As part of the recent revival (Nye 1999, Soskin and Vasnetsov 2001, Vasnetsov and Staliunas 1999) of interest in phase singularities (Nye and Berry 1974), attention has focused on strong spectral distortions near zeros of diffraction patterns formed by polychromatic (e.g. white) light (Gbur et al 2002a, 2002b, Foley and Wolf 2002, Ponomarenko and Wolf 2002, Popescu and Dogariu 2002). This inspired a study (Berry 2002, hereinafter called I) of the associated colours that would be seen by a human observer near an isolated zero. `Isolated' here means that the complex wave amplitude $\psi(\bi{R},k)$ varies linearly with position R over the spatial range considered, and linearly with wavenumber k over the visible range.

The result of the analysis in I, where the infinite-dimensional space of spectra is projected to the three-dimensional space of colours, is the distinctive universal pattern reproduced in figure 1. The colours appear when the region near the singularity, which is dark, is scaled to have constant luminosity. There is a symmetry axis, indicating the direction in which the zero moves with k. Approximately circular regions of colour, including intense blue, red and yellow, separated by a large white circle, merge into an unsaturated `asymptotic white'. As can be seen, and as was explained in I, the region in the total gamut of possible colours that the universal pattern occupies is rather small; most notably, there is no green.

$\begin{figure} \leavevmode\epsfbox {5292401.eps} \end{figure}$

Figure 1. Universal colour pattern near an isolated phase singularity (reproduced from figure 7(h) of I).

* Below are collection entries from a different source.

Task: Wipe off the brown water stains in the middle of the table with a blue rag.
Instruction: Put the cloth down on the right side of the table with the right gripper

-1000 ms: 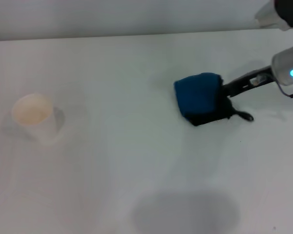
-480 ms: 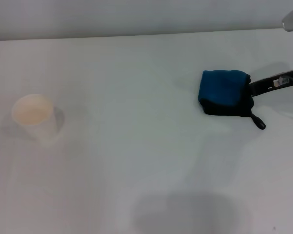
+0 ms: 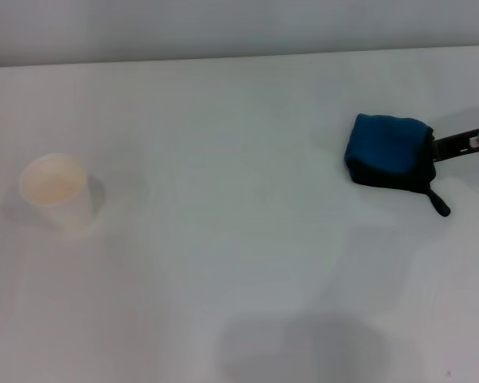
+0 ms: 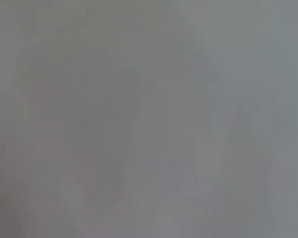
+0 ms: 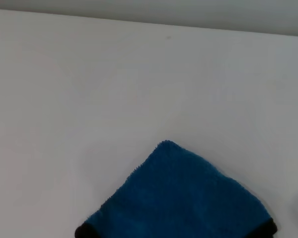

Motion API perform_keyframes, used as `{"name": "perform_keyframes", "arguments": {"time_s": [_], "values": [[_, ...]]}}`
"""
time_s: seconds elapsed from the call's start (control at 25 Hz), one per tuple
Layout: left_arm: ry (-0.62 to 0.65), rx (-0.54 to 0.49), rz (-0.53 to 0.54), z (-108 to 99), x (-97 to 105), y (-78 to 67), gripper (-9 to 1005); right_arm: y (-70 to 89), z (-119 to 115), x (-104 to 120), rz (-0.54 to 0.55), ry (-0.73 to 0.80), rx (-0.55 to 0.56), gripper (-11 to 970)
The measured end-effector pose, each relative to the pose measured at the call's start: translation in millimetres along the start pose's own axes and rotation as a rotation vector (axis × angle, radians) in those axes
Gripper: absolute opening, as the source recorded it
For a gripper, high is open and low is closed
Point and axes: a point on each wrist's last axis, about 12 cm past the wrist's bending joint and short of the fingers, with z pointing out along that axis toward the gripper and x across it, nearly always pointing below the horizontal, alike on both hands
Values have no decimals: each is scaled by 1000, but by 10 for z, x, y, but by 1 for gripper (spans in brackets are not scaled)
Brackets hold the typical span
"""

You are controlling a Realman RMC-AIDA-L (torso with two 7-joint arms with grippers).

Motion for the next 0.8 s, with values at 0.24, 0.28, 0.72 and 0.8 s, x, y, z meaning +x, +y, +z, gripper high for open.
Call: {"name": "perform_keyframes", "arguments": {"time_s": [0.24, 0.28, 0.72, 0.8], "values": [[1, 9, 2, 38, -8, -16, 874, -13, 1, 48, 1, -3, 6, 91], [1, 10, 3, 40, -8, -17, 874, -9, 4, 49, -3, -3, 6, 91], [5, 8, -1, 27, 3, -25, 875, 53, 14, -15, -32, -23, -16, 134], [4, 8, -2, 27, 3, -25, 875, 45, 1, -23, -19, -37, -22, 161]]}}
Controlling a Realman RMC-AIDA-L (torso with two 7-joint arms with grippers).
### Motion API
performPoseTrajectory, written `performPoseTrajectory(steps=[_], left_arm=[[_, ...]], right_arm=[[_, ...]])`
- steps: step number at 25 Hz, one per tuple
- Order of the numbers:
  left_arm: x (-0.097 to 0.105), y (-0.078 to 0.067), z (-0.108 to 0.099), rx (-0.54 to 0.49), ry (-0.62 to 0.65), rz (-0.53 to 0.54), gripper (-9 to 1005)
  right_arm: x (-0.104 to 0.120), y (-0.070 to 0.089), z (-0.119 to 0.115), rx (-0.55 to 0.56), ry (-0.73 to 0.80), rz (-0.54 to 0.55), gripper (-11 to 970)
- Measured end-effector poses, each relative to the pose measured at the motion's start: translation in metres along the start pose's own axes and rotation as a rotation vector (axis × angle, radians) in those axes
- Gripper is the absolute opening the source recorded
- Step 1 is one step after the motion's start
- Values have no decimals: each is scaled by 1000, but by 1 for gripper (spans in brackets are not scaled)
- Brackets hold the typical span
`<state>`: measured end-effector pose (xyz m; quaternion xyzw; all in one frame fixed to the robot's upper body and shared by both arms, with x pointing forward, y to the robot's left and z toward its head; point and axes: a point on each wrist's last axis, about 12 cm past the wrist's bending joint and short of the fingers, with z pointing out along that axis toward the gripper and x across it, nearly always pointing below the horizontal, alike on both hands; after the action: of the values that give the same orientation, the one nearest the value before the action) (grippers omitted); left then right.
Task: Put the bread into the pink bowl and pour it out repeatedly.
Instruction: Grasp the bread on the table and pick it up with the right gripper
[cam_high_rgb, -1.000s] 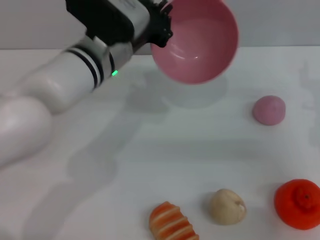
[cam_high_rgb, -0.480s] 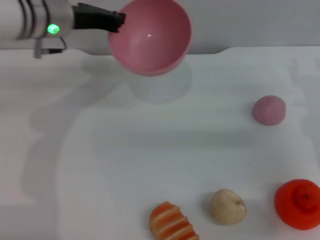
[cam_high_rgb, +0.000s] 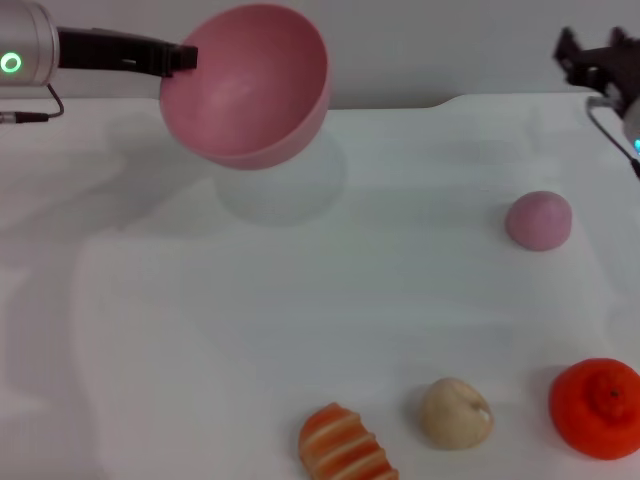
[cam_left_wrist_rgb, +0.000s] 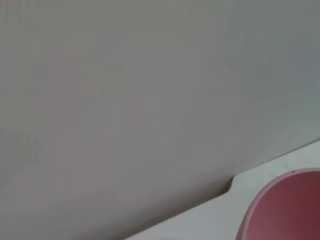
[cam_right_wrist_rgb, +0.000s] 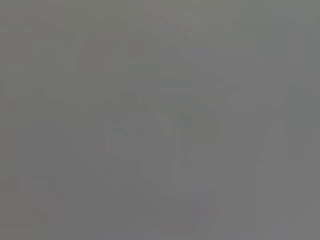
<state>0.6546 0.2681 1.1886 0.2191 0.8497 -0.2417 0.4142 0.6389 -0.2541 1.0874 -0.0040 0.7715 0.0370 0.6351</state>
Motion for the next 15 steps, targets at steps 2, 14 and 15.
performPoseTrajectory(steps=[2,14,15], left_arm=[[3,-1,1,2,4,-1,77],[7,2,3,-21,1,2,78],[8,2,3,-21,1,2,79]], right_arm=[[-6,7,10,-45,86,-19,645],[-46,59,12,-333,436,-172,646],[-50,63,9,-367,467,-186,646]])
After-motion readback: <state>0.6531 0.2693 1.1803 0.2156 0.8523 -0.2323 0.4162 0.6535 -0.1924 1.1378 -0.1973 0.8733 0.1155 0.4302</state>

Figure 1, and also the figures to follow, show the pattern for flat illumination, that is a source whose intensity is independent of k over the visible range. The pattern for a blackbody source with temperature T = 4500 K is very similar, and the main effect of varying T is to add a colour cast that alters the asymptotic white (redder for smaller T, bluer for larger). Apart from this weak dependence on the spectrum of the source, the pattern of figure 1 is universal: it represents the colours near any isolated diffraction zero, up to linear scaling and distortions.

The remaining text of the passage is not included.